> [Exercise details]
Please write out every line of the material exactly.

> [Information provided]
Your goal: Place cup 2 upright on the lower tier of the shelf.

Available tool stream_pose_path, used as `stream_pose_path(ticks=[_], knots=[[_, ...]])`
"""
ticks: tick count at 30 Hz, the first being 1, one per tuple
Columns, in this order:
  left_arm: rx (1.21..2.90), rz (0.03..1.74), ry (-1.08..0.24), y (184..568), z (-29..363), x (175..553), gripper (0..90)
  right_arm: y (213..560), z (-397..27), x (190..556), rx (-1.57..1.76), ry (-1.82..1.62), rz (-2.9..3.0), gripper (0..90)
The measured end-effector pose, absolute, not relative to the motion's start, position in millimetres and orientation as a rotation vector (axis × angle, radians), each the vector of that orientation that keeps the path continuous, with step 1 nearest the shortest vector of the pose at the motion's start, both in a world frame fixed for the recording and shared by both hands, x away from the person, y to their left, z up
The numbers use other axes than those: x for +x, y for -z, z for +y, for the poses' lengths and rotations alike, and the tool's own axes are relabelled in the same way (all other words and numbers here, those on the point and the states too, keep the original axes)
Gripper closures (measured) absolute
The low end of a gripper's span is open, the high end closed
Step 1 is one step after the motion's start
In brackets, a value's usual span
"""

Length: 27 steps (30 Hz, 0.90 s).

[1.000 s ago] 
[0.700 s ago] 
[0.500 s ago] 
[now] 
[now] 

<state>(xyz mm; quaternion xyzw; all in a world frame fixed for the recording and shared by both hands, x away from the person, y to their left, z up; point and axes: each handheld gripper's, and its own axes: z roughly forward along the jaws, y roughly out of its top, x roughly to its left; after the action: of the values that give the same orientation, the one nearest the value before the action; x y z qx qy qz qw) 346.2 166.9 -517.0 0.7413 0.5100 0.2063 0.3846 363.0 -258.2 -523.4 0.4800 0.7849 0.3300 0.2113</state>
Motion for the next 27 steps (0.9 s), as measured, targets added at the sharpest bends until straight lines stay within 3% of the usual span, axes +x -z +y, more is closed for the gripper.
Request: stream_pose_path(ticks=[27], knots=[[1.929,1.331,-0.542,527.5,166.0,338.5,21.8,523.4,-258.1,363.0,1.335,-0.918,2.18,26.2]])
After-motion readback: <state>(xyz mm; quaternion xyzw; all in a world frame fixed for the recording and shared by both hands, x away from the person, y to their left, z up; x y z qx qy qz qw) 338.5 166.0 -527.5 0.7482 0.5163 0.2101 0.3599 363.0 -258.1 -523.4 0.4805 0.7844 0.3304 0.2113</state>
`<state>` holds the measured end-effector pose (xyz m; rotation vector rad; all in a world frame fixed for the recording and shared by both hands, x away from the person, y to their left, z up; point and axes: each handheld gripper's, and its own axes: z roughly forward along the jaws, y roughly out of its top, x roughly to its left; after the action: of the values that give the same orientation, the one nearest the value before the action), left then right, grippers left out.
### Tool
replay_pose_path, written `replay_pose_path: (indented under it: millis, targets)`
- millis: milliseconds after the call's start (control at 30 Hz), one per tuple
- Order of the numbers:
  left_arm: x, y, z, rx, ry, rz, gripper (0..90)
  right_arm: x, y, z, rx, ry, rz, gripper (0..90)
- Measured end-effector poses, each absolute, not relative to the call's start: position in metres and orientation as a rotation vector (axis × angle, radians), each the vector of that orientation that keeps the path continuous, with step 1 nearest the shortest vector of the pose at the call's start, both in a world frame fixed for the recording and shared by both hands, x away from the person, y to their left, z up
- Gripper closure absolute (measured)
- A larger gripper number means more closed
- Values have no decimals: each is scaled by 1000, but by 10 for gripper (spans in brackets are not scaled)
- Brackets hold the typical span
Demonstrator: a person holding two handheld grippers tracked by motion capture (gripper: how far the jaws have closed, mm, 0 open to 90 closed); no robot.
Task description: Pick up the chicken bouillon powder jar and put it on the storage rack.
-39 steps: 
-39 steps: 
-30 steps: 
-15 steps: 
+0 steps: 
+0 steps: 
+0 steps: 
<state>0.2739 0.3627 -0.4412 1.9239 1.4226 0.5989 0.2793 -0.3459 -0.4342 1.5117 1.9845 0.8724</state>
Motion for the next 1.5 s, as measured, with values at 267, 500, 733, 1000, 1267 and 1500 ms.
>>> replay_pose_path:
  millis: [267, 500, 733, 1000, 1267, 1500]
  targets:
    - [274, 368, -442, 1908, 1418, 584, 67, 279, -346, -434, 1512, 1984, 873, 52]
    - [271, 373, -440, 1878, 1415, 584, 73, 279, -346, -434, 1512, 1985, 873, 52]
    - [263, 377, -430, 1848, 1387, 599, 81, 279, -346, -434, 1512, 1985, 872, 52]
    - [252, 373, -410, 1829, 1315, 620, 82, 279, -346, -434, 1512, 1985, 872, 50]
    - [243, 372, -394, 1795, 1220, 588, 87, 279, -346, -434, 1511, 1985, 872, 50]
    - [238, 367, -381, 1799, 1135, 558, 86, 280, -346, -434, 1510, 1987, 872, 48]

> [Output of the exercise]
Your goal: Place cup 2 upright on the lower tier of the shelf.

Available tool stream_pose_path, used as `stream_pose_path(ticks=[_], knots=[[_, ...]])`
"""
ticks: tick count at 30 Hz, the first being 1, one per tuple
Columns, in this order:
  left_arm: rx (1.21..2.90), rz (0.03..1.74), ry (-1.08..0.24), y (184..568), z (-29..363), x (175..553), gripper (0..90)
  right_arm: y (213..560), z (-397..27), x (190..556), rx (-1.57..1.76), ry (-1.82..1.62), rz (-2.9..3.0), gripper (0..90)
The measured end-effector pose, absolute, not relative to the motion's start, position in millimetres and orientation as a rotation vector (axis × angle, radians), each the vector of that orientation that keeps the path continuous, with step 1 nearest the shortest vector of the pose at the motion's start, both in a world frame fixed for the recording and shared by both hands, x away from the person, y to their left, z up
The numbers use other axes than those: x for +x, y for -z, z for +y, for the poses' lengths and rotations alike, and the tool's own axes are relabelled in the same way (all other words and numbers here, those on the point and the states too, keep the original axes)
Gripper closures (measured) absolute
The low end of a gripper's span is open, the high end closed
Step 1 is one step after the motion's start
In brackets, a value's usual span
"""

Length: 27 steps (30 Hz, 0.90 s).

[1.000 s ago] 
[0.700 s ago] 
[0.500 s ago] 
[now] 
[now] 

<state>(xyz mm; quaternion xyzw; all in a world frame fixed for the recording and shared by both hands, x away from the person, y to their left, z up; point and axes: each handheld gripper's, and its own axes: z roughly forward along the jaws, y roughly out of its top, x roughly to its left; after the action: of the values that give the same orientation, the one nearest the value before the action; x y z qx qy qz qw) 346.2 166.9 -517.0 0.7413 0.5100 0.2063 0.3846 363.0 -258.2 -523.4 0.4800 0.7849 0.3300 0.2113</state>
Motion for the next 27 steps (0.9 s), as measured, targets added at the sharpest bends until straight lines stay within 3% of the usual span, axes +x -z +y, more is closed for the gripper.
Request: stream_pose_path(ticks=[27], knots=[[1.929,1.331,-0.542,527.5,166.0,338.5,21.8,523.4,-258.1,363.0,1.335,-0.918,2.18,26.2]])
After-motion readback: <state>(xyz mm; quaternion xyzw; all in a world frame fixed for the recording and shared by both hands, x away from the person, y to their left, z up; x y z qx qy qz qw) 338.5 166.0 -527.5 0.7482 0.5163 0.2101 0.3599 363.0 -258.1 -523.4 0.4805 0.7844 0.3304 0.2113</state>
`<state>` holds the measured end-effector pose (xyz m; rotation vector rad; all in a world frame fixed for the recording and shared by both hands, x away from the person, y to their left, z up; point and axes: each handheld gripper's, and its own axes: z roughly forward along the jaws, y roughly out of its top, x roughly to its left; after the action: of the values that give the same orientation, the one nearest the value before the action), left then right, grippers left out.
### Tool
replay_pose_path, written `replay_pose_path: (indented under it: millis, targets)`
- millis: milliseconds after the call's start (control at 30 Hz), one per tuple
- Order of the numbers:
  left_arm: x, y, z, rx, ry, rz, gripper (0..90)
  right_arm: x, y, z, rx, ry, rz, gripper (0..90)
- Measured end-effector poses, each absolute, not relative to the call's start: position in metres and orientation as a rotation vector (axis × angle, radians), each the vector of that orientation that keeps the path continuous, with step 1 nearest the shortest vector of the pose at the call's start, both in a world frame fixed for the recording and shared by both hands, x away from the person, y to their left, z up
- Gripper closure absolute (measured)
- A larger gripper number means more closed
- Values have no decimals: each is scaled by 1000, but by 10 for gripper (spans in brackets are not scaled)
- Brackets hold the typical span
Demonstrator: a person holding two handheld grippers tracked by motion capture (gripper: how far the jaws have closed, mm, 0 open to 90 closed); no robot.
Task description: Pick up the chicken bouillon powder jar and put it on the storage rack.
-39 steps: 
-39 steps: 
-30 steps: 
-15 steps: 
+0 steps: 
+0 steps: 
+0 steps: 
<state>0.2739 0.3627 -0.4412 1.9239 1.4226 0.5989 0.2793 -0.3459 -0.4342 1.5117 1.9845 0.8724</state>
Motion for the next 1.5 s, as measured, with values at 267, 500, 733, 1000, 1267 and 1500 ms.
>>> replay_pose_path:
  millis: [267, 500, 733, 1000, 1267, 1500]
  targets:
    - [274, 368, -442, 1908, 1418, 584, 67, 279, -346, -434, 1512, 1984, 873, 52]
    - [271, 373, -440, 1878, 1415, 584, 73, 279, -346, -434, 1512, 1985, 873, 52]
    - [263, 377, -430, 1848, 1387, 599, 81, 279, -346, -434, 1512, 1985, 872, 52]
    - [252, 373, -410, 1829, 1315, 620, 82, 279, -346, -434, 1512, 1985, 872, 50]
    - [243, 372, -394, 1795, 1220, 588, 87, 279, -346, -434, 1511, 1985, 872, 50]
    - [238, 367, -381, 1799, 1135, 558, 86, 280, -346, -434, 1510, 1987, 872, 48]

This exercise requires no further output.